BEGIN

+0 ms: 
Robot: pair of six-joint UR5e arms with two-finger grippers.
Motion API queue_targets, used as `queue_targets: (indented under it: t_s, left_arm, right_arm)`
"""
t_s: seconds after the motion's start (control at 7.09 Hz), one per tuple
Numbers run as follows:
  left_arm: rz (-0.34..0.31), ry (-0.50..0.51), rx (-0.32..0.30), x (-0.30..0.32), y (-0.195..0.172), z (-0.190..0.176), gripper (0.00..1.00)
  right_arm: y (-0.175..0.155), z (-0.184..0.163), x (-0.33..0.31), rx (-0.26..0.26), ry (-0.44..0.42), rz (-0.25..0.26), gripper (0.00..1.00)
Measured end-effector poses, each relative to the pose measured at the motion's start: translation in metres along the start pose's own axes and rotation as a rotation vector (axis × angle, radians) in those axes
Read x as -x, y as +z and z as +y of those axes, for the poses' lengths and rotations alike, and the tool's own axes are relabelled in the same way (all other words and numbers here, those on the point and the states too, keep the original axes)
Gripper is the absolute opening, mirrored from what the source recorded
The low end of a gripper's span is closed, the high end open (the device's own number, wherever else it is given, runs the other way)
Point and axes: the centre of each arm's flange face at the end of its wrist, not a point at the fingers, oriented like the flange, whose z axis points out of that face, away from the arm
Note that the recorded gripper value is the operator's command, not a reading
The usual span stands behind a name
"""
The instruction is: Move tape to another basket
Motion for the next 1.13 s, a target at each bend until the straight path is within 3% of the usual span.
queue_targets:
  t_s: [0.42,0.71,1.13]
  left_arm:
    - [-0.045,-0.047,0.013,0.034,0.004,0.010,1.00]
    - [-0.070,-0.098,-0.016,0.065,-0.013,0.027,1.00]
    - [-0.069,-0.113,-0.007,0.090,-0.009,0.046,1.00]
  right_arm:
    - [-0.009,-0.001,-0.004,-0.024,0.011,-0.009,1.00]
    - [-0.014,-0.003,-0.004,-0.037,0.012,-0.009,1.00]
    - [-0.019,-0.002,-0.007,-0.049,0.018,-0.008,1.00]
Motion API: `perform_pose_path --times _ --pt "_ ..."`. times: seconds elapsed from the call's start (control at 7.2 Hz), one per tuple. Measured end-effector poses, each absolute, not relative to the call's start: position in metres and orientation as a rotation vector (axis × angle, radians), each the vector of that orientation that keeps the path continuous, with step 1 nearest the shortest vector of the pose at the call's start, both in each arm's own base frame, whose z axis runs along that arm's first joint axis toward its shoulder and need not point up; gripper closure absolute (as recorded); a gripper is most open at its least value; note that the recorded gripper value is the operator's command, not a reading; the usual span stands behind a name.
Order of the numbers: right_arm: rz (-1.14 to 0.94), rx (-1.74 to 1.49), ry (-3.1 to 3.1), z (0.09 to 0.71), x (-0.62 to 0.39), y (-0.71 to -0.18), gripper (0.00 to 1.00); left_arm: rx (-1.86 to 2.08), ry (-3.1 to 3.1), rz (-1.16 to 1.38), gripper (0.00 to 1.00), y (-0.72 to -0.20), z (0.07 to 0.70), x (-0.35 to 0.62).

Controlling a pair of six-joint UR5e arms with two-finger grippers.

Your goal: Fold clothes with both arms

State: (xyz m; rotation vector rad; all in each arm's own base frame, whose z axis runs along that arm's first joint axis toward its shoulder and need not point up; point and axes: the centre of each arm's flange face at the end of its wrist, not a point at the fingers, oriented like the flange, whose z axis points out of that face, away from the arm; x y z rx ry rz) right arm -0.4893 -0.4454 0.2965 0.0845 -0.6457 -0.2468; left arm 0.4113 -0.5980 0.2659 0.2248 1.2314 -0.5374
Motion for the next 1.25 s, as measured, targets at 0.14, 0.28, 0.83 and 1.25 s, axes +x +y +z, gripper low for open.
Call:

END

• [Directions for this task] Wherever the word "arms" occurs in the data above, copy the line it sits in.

• [Exercise response]
Robot: pair of six-joint UR5e arms with two-finger grippers.
Controlling a pair of six-joint UR5e arms with two-finger grippers.
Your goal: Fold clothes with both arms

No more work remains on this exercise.